The lines to find are those in the entries that hold the word "blue"; copy every one of them.

**DATASET RECORDS**
════

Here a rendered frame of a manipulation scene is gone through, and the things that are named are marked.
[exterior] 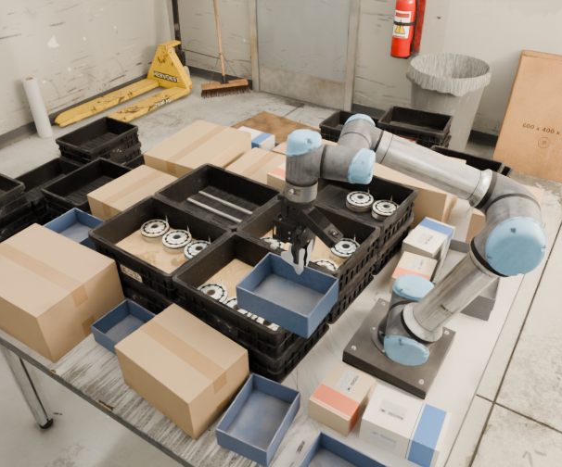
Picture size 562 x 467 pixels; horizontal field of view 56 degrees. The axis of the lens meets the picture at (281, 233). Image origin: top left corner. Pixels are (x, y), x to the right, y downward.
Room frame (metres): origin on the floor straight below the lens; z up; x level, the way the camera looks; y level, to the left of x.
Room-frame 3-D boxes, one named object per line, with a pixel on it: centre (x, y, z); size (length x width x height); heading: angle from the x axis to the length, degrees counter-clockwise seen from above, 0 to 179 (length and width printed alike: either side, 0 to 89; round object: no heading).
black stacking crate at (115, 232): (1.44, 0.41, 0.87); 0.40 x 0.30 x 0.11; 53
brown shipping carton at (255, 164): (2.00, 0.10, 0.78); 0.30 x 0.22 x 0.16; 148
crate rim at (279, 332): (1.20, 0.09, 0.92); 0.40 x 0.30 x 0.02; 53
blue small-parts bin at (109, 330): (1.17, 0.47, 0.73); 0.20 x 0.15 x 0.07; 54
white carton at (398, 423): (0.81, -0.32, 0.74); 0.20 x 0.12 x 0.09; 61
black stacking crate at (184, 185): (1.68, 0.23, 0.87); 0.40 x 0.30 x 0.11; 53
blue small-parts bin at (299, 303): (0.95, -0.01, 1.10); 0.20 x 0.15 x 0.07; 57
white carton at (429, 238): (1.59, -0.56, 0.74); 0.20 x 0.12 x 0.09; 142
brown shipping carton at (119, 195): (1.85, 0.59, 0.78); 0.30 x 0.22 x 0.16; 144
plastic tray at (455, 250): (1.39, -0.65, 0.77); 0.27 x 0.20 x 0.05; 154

════

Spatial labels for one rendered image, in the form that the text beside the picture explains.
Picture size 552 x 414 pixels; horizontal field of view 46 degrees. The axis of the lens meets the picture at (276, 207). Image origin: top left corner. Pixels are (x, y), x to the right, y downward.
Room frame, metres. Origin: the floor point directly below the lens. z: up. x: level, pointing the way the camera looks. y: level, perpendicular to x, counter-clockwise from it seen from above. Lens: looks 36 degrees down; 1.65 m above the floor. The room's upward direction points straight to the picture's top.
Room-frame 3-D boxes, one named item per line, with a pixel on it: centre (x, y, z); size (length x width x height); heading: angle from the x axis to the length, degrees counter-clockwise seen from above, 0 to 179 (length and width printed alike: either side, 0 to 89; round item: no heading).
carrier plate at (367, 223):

════

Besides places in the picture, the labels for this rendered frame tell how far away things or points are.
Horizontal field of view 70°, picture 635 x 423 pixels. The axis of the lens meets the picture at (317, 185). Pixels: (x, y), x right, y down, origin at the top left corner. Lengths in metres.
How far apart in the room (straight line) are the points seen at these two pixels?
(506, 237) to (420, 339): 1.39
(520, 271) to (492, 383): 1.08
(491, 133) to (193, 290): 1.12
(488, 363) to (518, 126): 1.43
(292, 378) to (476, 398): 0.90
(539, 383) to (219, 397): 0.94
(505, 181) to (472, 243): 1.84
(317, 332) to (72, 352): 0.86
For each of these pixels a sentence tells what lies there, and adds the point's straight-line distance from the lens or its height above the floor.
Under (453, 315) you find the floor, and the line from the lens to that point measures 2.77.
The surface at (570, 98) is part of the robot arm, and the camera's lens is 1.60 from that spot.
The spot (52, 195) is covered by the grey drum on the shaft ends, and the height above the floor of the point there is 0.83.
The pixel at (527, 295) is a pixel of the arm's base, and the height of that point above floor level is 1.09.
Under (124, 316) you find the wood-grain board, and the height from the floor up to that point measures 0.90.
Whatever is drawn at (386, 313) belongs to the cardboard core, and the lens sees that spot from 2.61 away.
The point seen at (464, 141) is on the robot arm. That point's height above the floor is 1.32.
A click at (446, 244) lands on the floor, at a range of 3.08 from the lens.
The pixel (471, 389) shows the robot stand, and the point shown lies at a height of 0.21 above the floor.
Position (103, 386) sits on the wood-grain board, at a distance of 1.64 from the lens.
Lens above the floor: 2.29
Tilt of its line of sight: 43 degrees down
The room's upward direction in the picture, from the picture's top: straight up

════

**RESULT OF THE TASK**
blue small-parts bin at (109, 330): (1.17, 0.47, 0.73); 0.20 x 0.15 x 0.07; 54
blue small-parts bin at (299, 303): (0.95, -0.01, 1.10); 0.20 x 0.15 x 0.07; 57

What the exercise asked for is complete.